What you will do
Scan the entries for lines with the word "coat", then copy those lines.

### The data ###

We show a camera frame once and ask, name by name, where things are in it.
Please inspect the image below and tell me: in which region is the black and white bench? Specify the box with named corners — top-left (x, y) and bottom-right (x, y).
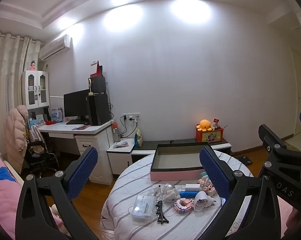
top-left (132, 138), bottom-right (233, 165)

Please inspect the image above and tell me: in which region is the yellow blue snack bag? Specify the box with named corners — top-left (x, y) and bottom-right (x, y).
top-left (134, 129), bottom-right (143, 147)

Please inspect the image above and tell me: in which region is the red toy box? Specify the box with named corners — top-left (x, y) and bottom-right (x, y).
top-left (195, 127), bottom-right (224, 143)

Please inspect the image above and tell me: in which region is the pink plush doll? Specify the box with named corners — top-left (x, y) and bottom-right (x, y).
top-left (203, 182), bottom-right (217, 197)

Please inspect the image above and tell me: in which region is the black floor scale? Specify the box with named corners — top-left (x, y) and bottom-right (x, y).
top-left (234, 155), bottom-right (254, 167)

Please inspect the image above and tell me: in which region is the white wall outlet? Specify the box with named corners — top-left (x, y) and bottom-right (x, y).
top-left (122, 113), bottom-right (141, 121)

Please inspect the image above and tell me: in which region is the pink blanket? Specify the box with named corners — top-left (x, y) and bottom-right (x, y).
top-left (0, 149), bottom-right (66, 240)

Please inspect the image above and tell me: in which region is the white desk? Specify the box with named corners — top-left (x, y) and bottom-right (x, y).
top-left (37, 120), bottom-right (115, 185)

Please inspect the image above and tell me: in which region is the bottle with orange cap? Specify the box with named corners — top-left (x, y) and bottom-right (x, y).
top-left (112, 122), bottom-right (121, 143)

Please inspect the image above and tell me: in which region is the pink jacket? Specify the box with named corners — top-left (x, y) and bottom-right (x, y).
top-left (4, 104), bottom-right (29, 174)

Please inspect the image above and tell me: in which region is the blue white box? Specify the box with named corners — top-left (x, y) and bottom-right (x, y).
top-left (51, 106), bottom-right (63, 123)

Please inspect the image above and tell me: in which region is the pink box with black rim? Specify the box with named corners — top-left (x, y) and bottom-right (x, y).
top-left (150, 142), bottom-right (217, 181)

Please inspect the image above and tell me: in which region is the black hair clip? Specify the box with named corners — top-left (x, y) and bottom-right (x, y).
top-left (155, 200), bottom-right (169, 225)

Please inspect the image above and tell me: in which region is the white curtain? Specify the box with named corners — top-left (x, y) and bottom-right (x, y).
top-left (0, 32), bottom-right (45, 150)

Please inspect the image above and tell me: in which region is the round table striped cloth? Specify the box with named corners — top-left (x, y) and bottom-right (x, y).
top-left (101, 150), bottom-right (256, 240)

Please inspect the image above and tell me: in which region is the black computer tower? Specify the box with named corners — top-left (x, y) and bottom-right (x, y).
top-left (87, 93), bottom-right (111, 126)

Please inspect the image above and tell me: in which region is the pink fabric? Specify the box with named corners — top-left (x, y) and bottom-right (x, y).
top-left (275, 195), bottom-right (301, 240)

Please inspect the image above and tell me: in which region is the clear plastic box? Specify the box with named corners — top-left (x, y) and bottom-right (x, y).
top-left (131, 194), bottom-right (157, 222)

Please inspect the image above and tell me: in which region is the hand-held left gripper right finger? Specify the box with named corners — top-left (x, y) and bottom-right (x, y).
top-left (199, 146), bottom-right (281, 240)

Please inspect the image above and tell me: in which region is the clear glass bottle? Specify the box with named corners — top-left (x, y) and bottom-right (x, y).
top-left (148, 184), bottom-right (166, 200)

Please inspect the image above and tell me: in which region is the black speaker box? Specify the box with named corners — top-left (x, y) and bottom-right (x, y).
top-left (89, 76), bottom-right (107, 94)

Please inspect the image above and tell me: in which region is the white door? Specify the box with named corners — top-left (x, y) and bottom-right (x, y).
top-left (289, 49), bottom-right (301, 139)

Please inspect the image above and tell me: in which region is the orange octopus plush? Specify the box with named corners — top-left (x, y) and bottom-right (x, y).
top-left (197, 119), bottom-right (214, 132)

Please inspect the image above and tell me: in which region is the pink building block model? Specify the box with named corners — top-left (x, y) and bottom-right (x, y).
top-left (174, 197), bottom-right (194, 214)

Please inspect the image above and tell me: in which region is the white wall cabinet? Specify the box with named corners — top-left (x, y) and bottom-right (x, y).
top-left (22, 70), bottom-right (50, 110)

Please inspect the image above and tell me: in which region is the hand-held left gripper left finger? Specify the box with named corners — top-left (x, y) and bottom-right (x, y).
top-left (15, 146), bottom-right (99, 240)

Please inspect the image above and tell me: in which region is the white air conditioner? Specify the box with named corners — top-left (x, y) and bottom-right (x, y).
top-left (39, 34), bottom-right (72, 61)

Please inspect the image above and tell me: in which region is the blue tube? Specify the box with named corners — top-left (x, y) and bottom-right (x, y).
top-left (178, 191), bottom-right (199, 199)

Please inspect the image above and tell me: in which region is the black monitor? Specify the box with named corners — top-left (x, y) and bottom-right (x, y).
top-left (64, 89), bottom-right (91, 124)

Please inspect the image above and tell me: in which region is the white robot toy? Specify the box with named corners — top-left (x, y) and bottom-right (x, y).
top-left (162, 183), bottom-right (181, 203)

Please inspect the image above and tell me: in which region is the black office chair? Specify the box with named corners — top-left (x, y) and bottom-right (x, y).
top-left (23, 140), bottom-right (61, 179)

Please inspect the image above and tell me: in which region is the white shell-shaped toy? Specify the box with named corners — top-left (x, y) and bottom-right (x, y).
top-left (193, 191), bottom-right (214, 212)

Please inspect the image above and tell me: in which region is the white nightstand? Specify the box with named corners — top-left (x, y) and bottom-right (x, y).
top-left (106, 138), bottom-right (136, 177)

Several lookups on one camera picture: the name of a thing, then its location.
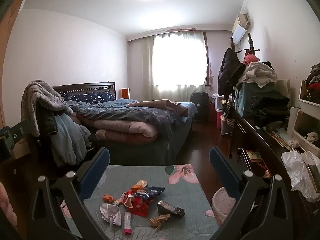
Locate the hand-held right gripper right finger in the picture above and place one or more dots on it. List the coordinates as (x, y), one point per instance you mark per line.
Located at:
(222, 172)

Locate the black box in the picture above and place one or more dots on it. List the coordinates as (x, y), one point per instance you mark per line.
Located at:
(170, 208)

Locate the tan blanket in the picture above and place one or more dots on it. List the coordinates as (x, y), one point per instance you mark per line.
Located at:
(155, 105)

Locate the white plastic bag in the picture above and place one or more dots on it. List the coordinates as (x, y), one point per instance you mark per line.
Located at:
(295, 170)

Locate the dark garment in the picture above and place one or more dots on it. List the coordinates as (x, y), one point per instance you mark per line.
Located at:
(48, 120)

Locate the dark wooden headboard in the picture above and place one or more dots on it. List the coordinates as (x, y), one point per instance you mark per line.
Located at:
(85, 86)

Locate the white plastic container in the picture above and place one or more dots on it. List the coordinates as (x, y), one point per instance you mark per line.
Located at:
(218, 102)

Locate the grey fleece blanket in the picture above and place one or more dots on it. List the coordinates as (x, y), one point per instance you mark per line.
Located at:
(40, 95)

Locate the dark folded clothes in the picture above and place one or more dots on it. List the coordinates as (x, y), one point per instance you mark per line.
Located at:
(271, 107)

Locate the white tube pink cap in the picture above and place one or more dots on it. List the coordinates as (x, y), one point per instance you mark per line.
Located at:
(127, 223)

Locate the pink hat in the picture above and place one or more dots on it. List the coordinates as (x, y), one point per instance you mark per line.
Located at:
(250, 59)

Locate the white storage rack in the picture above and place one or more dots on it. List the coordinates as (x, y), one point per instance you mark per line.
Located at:
(303, 105)

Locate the folded pink grey quilt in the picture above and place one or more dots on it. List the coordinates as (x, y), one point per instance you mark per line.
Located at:
(140, 116)

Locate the small flat box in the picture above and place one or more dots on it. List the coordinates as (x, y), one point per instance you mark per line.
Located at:
(253, 155)

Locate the black coat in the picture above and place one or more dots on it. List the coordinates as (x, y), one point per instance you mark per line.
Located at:
(228, 70)

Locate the white paper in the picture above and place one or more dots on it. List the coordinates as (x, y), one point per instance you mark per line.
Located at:
(110, 213)

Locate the teal fabric bag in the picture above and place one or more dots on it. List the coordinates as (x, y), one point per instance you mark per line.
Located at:
(245, 102)

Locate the light blue garment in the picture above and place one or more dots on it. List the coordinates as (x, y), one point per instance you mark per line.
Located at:
(70, 140)

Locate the pink plastic bin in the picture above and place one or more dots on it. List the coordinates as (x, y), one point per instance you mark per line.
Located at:
(219, 120)

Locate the red snack packet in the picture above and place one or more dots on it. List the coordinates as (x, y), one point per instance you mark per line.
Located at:
(137, 206)

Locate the dark wooden dresser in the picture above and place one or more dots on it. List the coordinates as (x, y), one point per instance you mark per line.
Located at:
(262, 140)

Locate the orange wrapper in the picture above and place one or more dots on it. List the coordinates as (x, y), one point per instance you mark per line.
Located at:
(108, 198)

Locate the navy star pillow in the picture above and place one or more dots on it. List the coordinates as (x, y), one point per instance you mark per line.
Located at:
(92, 97)

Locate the wooden coat rack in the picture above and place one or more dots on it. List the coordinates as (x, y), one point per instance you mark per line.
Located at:
(250, 42)

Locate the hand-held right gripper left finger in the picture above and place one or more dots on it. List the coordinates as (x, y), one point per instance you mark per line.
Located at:
(96, 172)

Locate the black suitcase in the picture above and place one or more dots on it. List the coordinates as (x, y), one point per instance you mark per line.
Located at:
(199, 106)

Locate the pink speckled wastebasket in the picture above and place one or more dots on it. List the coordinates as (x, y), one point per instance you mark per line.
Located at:
(221, 205)

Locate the pile of pale clothes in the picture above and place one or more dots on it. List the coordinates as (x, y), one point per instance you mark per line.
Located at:
(260, 73)

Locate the orange wooden nightstand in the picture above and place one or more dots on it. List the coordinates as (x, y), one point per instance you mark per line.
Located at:
(125, 93)

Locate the brown wrapper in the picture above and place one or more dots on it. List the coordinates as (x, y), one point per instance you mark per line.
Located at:
(158, 221)

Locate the blue snack packet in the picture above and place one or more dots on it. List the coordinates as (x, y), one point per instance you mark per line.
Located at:
(152, 192)

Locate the bed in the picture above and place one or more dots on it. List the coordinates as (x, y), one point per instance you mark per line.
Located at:
(155, 150)

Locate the sheer white curtain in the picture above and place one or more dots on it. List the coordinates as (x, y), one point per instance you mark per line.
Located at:
(150, 62)

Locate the green floral tablecloth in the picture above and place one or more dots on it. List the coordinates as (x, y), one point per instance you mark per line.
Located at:
(185, 197)

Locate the white wall air conditioner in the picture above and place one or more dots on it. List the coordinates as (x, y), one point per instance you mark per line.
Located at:
(238, 31)

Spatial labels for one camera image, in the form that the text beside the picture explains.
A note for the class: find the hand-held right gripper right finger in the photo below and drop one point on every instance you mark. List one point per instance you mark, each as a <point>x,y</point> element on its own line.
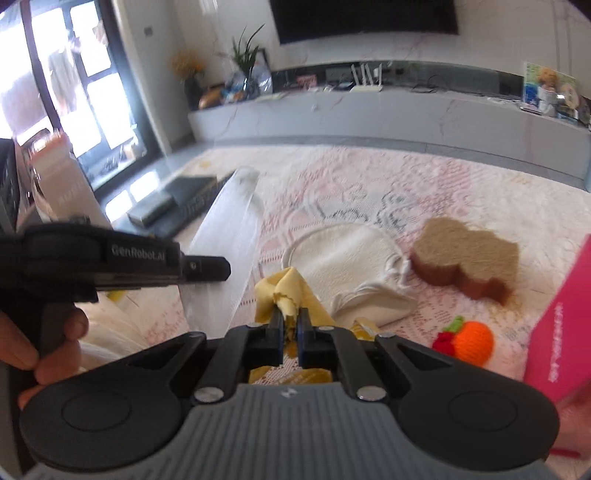
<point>304,339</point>

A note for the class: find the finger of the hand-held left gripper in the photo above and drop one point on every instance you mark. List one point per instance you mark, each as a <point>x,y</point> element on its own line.
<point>207,268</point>

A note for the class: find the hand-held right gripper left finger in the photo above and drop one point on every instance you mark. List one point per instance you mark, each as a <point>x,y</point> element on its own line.
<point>277,339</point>

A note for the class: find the yellow cloth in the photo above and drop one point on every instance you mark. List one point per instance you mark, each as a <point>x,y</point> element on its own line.
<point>286,286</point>

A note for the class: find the sheer white organza bag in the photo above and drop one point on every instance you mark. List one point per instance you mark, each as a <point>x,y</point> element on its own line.
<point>231,217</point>

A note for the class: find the person's left hand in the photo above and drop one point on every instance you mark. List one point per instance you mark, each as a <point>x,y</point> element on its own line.
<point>18,341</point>

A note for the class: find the black remote control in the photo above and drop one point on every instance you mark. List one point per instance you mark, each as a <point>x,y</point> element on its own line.
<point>210,194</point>

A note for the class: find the white container orange top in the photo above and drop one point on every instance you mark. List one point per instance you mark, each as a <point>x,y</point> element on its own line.
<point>69,184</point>

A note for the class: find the black flat box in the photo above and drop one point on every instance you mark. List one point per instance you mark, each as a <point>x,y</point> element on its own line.
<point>157,205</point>

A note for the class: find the crocheted orange fruit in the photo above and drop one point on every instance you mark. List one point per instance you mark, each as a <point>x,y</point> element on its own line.
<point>471,341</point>

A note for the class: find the snack bags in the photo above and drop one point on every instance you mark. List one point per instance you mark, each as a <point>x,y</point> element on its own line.
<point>221,96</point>

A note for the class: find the dark vase yellow flowers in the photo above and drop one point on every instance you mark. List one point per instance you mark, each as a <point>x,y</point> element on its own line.
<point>194,90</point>

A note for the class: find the glass sliding door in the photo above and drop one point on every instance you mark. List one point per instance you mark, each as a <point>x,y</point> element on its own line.
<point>92,69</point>

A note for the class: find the pink patterned tablecloth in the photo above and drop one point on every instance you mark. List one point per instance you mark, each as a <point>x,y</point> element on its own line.
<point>415,184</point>

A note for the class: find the green plant glass vase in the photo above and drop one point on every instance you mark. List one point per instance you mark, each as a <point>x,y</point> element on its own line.
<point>247,60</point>

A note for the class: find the white marble television console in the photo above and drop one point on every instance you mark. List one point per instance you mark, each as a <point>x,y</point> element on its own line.
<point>369,120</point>

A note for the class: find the white router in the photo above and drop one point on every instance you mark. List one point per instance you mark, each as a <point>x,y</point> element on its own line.
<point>365,81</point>

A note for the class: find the red plastic storage box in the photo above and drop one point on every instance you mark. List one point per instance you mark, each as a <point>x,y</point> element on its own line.
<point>568,332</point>

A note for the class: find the green picture card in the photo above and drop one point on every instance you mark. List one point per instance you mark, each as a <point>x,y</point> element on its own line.
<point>530,87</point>

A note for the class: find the white wrapped flower pot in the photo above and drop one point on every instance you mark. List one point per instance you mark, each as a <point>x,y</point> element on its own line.
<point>547,101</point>

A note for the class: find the round paper fan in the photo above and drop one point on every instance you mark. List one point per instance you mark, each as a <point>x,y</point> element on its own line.
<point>569,99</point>

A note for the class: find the brown teddy bear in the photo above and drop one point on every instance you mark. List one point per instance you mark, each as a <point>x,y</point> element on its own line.
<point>548,78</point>

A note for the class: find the small pink photo frame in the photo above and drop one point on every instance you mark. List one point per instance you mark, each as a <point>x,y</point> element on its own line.
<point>306,81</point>

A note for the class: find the black wall television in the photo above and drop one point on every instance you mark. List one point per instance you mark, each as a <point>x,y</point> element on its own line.
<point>364,18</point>

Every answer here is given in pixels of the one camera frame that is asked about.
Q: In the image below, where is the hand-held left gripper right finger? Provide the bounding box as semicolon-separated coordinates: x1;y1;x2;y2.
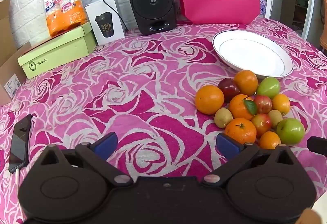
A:
202;133;297;187

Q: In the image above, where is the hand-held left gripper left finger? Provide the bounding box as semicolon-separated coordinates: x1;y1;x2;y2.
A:
39;132;133;187

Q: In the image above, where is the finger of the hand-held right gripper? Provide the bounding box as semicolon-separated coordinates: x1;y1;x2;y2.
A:
307;136;327;156

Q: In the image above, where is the large green apple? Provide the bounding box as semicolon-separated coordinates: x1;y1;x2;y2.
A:
276;118;306;146

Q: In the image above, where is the tangerine with leaf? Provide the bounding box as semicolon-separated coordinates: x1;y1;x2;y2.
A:
228;94;257;120

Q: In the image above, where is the large orange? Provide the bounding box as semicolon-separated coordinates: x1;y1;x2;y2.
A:
195;85;225;115

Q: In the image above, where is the small kiwi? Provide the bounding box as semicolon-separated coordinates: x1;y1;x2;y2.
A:
268;109;283;128

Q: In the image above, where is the yellowish small orange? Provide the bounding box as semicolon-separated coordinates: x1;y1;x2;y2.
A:
271;93;291;115

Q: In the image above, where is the small green apple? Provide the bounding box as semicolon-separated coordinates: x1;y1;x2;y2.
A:
256;77;281;99

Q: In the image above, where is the white plate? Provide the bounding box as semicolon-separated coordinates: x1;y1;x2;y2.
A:
213;30;294;79

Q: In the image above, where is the person's left hand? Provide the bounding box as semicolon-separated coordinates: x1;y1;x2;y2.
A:
296;209;322;224

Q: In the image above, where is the pink rose printed tablecloth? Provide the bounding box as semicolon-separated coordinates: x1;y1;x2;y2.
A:
0;18;327;224

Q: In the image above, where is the black smartphone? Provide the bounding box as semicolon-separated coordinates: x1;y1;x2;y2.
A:
8;114;33;174

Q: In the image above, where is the green cardboard box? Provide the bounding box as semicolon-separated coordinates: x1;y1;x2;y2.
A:
17;21;98;80

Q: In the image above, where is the white box with cup print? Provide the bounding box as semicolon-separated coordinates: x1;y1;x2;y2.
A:
84;0;126;45

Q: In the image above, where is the brown cardboard box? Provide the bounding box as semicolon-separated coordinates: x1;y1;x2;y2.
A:
0;0;32;107

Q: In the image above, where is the white charging cable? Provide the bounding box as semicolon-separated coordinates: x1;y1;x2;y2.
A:
15;168;26;222

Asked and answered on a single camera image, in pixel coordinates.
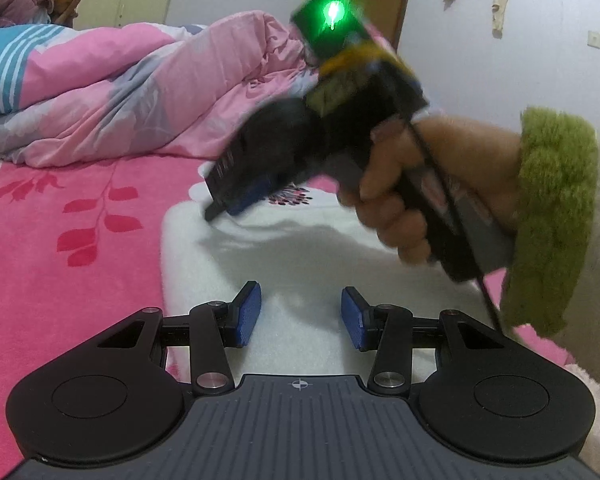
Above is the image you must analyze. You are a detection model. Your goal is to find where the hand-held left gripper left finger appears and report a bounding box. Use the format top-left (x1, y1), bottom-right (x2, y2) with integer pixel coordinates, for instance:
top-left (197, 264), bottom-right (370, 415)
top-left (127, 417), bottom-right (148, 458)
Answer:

###

Written answer
Locate the black coat in the picture above and place one or more dots on it. List the coordinates as (x, y), one point per instance you mark per line.
Locate the wooden coat rack in the picture above and place one or more dots on it. List the coordinates as (x, y), one point per instance you mark per line.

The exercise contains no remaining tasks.